**What this task involves:** For the material below, output exactly the span from the line with "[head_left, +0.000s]" to the line with "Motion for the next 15", including both, and nothing besides.

+++ Data for the task +++

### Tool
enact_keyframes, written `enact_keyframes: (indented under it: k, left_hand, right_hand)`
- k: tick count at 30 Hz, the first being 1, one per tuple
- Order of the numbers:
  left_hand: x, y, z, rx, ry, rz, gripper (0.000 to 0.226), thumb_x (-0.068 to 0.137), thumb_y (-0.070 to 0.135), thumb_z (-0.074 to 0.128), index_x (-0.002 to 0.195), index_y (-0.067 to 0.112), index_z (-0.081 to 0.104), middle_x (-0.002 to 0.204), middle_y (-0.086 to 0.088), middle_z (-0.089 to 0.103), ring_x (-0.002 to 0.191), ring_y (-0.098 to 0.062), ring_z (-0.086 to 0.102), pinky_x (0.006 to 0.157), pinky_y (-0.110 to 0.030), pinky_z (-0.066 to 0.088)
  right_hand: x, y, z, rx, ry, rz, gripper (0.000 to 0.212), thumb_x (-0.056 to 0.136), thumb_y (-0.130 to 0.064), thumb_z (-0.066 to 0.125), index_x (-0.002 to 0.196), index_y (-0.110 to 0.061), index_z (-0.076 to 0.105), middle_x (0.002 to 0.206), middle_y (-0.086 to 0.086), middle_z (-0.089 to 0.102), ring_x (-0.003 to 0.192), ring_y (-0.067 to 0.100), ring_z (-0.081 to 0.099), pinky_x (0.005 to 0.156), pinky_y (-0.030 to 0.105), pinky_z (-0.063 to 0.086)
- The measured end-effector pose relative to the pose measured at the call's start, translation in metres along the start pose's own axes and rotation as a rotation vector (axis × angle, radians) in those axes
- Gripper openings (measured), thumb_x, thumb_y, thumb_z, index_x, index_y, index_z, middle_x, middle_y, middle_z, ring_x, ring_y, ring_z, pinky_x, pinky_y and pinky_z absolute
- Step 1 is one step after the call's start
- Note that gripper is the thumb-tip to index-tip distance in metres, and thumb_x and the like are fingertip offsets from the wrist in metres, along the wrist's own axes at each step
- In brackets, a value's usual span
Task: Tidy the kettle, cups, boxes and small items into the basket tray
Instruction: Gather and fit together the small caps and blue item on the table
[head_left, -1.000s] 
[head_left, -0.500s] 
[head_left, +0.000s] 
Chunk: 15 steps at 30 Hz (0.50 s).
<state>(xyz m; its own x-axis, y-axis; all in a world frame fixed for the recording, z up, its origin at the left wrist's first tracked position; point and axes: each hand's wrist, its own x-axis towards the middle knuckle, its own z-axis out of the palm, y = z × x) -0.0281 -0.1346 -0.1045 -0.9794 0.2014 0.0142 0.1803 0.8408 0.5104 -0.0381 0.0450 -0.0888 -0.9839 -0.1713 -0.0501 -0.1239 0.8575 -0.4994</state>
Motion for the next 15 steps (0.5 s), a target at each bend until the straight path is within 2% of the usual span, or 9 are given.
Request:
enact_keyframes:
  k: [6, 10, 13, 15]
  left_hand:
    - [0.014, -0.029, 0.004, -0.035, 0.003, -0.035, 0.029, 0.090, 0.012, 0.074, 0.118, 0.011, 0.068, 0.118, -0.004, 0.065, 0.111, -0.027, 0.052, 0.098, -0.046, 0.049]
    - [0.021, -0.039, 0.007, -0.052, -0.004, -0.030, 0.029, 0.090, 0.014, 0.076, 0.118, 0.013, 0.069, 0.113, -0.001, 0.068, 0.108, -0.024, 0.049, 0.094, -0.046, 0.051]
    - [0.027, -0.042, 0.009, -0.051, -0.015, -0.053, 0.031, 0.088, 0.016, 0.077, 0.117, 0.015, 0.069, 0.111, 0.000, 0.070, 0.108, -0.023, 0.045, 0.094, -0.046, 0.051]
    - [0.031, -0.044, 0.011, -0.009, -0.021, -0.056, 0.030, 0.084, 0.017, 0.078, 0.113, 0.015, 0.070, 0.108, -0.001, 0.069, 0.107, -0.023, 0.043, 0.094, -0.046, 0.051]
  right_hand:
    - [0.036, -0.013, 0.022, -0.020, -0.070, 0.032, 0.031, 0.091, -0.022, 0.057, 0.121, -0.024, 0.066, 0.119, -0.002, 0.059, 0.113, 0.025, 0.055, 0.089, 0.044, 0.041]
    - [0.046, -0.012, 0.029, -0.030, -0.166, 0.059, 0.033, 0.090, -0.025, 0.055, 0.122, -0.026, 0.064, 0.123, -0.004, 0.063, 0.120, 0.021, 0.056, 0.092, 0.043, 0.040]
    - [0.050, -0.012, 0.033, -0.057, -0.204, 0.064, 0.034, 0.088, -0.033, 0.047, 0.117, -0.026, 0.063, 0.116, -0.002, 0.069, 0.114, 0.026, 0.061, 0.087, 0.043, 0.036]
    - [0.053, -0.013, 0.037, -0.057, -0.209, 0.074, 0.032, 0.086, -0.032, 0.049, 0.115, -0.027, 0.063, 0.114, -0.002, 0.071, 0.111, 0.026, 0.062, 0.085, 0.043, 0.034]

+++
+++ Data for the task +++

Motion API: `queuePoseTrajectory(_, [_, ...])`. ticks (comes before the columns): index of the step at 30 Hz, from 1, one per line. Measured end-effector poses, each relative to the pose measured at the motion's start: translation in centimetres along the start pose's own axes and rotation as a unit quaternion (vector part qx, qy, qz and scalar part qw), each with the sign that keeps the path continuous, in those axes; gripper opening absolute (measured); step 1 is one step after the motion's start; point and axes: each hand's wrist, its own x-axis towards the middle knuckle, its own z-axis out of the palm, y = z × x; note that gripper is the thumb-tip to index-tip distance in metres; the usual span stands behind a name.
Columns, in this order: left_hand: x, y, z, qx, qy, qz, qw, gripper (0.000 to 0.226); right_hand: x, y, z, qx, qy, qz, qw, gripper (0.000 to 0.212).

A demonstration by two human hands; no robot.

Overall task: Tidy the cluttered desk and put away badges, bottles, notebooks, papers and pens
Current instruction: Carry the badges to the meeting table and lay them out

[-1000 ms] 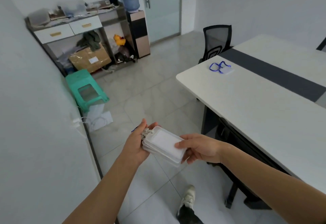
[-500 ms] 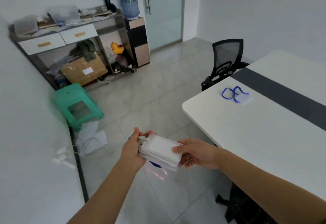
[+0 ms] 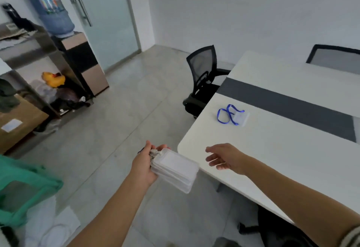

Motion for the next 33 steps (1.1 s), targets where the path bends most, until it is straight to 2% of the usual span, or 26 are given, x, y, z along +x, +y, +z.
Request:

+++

**Written answer:**
[head_left, +0.000s] 
Chunk: 15 steps at 30 Hz (0.50 s).
<state>(xyz m; its own x-axis, y-axis; all in a world frame fixed for the recording, z up, its origin at the left wrist's first tracked position; point and axes: each hand's wrist, its own x-axis towards the middle knuckle, its own z-axis out of the palm, y = z × x) -0.0281 -0.1346 -0.1045 -0.9794 0.2014 0.0142 0.1803 0.8408 0.5104 -0.0381 0.0450 -0.0888 -0.9839 -0.1713 -0.0501 -0.1239 0.8575 -0.4994</state>
Motion for the next 15 steps (0.5 s), a target at each bend until the straight path is within 2% of the usual span, or 9 are given.

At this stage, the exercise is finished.